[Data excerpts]
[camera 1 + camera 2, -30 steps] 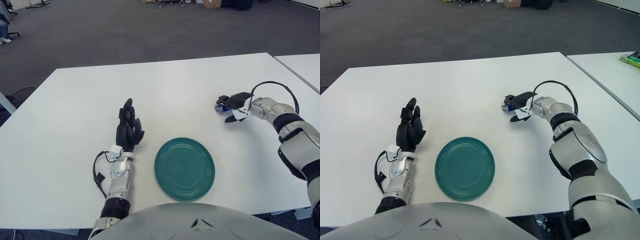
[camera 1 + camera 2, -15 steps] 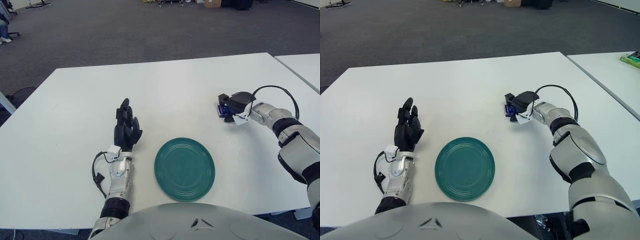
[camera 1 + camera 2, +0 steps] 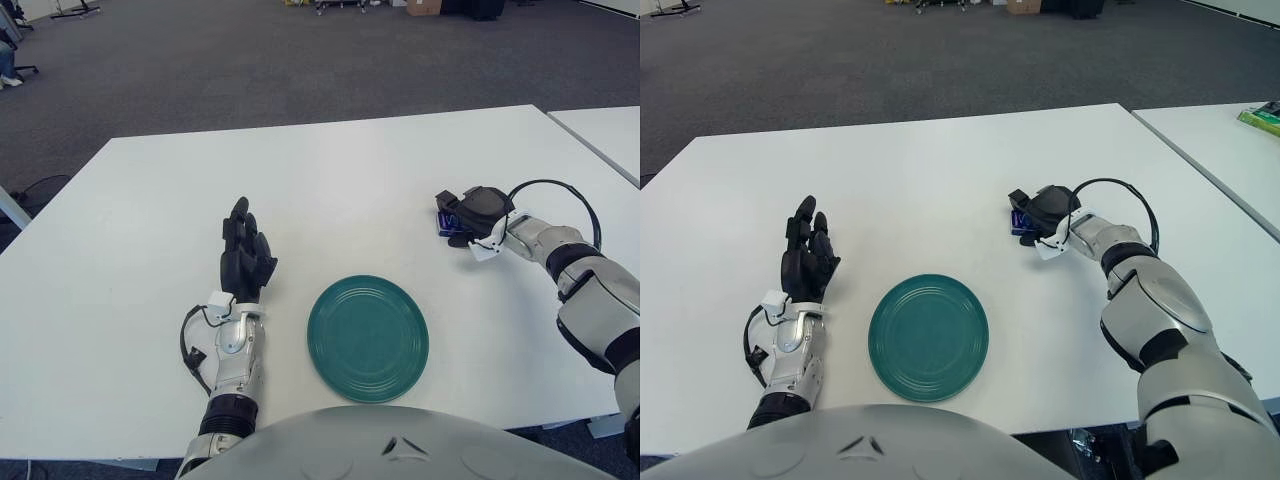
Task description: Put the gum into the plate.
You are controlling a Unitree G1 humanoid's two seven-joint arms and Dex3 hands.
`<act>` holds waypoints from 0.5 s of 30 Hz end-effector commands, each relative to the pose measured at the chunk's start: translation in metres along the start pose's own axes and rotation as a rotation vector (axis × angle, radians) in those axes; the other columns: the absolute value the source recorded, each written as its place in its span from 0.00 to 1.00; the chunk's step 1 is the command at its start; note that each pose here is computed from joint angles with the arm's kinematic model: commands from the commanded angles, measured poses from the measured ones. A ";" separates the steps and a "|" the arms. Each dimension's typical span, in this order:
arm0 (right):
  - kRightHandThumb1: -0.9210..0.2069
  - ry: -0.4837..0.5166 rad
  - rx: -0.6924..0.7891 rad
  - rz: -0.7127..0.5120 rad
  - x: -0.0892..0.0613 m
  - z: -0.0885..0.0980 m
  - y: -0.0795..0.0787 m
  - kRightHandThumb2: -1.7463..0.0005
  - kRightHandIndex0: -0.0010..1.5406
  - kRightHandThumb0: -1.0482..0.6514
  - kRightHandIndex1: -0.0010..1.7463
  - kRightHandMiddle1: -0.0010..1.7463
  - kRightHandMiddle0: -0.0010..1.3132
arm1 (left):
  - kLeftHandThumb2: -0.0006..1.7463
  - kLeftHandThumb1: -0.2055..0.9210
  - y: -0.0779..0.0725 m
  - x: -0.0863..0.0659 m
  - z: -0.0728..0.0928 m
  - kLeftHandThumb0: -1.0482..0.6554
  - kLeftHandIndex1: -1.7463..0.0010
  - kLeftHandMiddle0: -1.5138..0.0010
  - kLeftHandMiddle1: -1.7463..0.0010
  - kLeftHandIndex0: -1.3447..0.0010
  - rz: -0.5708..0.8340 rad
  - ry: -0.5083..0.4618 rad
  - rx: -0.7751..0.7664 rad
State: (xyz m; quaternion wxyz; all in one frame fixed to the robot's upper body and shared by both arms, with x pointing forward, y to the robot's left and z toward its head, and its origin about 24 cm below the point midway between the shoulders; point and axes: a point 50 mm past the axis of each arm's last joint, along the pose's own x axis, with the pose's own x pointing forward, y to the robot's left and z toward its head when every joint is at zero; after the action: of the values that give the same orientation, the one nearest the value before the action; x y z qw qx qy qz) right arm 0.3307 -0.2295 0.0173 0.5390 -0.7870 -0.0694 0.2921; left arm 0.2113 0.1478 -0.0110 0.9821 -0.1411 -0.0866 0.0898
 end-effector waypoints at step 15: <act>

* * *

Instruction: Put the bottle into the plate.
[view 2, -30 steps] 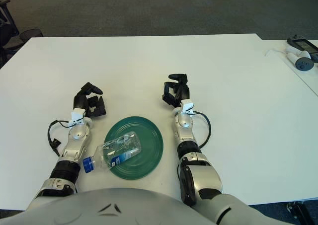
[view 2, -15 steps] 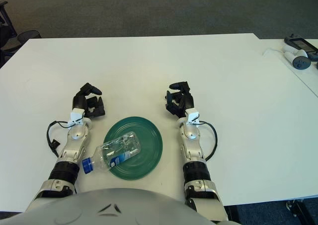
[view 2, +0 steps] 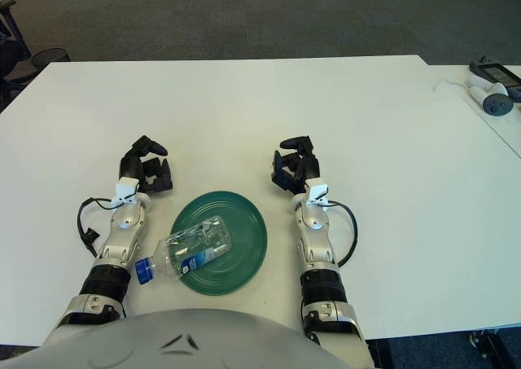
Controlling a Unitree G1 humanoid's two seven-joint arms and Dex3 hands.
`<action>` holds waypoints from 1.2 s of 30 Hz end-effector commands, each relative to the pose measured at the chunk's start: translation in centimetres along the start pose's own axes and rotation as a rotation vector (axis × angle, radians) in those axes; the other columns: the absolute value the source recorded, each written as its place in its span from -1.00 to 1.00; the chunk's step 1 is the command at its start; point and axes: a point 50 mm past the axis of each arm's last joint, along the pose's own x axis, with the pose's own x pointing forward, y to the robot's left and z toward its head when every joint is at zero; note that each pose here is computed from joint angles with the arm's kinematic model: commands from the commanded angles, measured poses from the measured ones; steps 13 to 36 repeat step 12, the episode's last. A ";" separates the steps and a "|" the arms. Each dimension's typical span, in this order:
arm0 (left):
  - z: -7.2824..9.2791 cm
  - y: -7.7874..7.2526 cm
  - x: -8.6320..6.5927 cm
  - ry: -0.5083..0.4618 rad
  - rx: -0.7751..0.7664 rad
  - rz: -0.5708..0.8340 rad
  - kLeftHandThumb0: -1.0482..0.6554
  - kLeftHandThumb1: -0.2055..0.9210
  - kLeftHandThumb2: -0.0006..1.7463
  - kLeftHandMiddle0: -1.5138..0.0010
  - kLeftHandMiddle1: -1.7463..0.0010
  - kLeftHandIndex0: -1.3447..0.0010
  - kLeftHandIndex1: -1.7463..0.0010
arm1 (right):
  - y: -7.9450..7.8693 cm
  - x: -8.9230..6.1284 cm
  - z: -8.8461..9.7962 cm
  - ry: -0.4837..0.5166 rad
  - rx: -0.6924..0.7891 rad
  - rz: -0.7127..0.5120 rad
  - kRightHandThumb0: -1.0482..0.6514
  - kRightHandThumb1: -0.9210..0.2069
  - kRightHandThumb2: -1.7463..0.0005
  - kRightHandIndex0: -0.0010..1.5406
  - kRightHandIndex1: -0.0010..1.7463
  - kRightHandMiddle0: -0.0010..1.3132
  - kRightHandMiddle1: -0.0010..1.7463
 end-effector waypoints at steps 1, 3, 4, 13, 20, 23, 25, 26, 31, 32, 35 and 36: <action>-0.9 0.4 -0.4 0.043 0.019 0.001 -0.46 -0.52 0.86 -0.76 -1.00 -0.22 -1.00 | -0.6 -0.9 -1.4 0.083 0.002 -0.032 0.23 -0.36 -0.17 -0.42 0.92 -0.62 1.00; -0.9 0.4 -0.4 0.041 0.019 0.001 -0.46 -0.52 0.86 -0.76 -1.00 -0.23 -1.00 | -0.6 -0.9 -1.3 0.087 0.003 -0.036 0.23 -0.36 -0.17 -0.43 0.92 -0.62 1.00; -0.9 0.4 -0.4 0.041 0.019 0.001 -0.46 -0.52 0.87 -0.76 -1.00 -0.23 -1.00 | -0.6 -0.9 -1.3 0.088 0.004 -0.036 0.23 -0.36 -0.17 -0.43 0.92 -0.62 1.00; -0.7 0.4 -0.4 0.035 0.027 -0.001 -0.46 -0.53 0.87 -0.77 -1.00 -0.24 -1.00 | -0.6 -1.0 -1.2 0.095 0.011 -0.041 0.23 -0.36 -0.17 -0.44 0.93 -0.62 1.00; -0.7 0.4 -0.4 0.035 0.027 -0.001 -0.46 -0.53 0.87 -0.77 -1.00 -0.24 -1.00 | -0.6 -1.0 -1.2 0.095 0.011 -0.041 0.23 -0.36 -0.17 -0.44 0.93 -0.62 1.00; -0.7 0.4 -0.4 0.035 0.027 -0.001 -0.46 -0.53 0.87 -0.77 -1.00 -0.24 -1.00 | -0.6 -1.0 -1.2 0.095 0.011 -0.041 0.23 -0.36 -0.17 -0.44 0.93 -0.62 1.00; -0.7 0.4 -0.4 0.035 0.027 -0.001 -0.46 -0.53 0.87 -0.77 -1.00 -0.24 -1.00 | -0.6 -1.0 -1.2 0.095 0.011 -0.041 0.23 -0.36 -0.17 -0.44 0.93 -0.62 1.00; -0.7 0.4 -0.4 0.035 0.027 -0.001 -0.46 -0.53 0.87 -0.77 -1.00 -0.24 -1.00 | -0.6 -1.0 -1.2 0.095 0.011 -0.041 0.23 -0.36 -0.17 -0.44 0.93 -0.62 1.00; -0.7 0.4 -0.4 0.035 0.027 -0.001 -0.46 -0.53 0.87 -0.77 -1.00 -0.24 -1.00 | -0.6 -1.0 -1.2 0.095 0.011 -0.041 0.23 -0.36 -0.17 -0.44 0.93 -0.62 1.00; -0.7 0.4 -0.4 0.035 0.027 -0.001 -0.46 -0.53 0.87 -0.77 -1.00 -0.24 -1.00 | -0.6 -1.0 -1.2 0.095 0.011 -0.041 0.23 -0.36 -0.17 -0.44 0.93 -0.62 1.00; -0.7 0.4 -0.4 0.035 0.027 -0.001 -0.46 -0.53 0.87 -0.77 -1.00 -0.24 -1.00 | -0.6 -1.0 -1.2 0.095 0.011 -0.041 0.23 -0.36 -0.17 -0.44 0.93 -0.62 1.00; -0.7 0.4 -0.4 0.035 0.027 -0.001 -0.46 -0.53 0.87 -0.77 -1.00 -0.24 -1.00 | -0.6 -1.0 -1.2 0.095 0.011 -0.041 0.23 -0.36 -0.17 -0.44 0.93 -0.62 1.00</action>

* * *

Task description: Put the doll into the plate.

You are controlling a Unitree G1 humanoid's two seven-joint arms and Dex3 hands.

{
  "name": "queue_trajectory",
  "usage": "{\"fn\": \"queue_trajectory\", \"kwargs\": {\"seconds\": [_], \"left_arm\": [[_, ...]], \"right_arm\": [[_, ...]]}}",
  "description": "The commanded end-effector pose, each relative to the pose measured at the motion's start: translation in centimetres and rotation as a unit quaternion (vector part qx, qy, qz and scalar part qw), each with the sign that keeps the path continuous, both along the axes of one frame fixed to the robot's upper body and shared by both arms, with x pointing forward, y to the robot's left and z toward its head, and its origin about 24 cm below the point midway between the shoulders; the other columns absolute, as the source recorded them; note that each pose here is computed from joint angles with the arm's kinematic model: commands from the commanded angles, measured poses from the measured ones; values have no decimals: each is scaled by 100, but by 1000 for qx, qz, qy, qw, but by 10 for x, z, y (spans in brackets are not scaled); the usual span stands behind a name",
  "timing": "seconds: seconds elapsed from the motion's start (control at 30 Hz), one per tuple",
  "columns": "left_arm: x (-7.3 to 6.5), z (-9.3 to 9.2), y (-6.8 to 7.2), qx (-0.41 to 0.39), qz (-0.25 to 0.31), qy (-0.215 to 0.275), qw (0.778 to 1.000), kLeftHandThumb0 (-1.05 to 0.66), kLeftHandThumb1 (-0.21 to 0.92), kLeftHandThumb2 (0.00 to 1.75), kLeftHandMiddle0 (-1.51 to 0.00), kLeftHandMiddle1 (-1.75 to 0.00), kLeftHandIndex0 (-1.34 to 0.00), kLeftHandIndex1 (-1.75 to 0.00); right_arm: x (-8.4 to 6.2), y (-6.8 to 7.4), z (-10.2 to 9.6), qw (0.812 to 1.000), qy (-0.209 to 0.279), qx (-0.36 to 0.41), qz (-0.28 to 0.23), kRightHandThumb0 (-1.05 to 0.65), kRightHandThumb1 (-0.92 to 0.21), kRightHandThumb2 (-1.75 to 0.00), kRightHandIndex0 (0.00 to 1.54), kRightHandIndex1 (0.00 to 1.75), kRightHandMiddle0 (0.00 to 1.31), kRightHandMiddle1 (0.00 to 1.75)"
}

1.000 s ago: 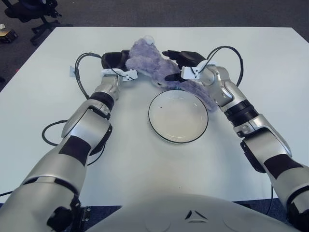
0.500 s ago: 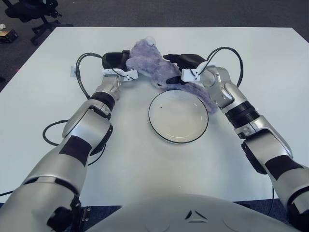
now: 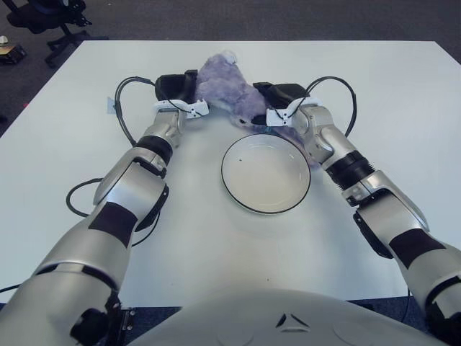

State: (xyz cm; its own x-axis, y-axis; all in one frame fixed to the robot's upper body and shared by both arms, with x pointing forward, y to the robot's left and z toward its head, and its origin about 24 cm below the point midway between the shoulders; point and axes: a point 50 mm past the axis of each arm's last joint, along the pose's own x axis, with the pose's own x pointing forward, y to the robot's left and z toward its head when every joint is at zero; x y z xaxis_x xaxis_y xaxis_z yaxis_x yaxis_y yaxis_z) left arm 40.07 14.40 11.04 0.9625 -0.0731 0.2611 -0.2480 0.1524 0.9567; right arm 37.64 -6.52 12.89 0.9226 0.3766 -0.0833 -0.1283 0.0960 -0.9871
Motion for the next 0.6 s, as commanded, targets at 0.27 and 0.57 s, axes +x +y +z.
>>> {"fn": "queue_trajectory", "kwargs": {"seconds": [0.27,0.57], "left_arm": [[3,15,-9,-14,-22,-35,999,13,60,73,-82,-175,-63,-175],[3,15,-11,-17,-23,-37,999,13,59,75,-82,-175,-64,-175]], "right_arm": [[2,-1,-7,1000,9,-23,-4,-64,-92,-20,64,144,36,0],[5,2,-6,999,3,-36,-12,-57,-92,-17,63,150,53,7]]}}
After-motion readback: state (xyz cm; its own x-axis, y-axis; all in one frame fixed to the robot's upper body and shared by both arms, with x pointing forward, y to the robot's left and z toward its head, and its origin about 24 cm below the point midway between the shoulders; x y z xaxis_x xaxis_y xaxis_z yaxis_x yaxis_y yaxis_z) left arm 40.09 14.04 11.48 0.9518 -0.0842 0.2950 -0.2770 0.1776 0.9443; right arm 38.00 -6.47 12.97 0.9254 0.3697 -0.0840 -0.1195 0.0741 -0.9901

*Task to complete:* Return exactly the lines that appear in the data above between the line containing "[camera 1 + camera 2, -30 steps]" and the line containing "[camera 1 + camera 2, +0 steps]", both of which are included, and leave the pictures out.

*Output for this exercise:*
[camera 1 + camera 2, -30 steps] 
[camera 1 + camera 2, -15 steps] 
[camera 1 + camera 2, +0 steps] 

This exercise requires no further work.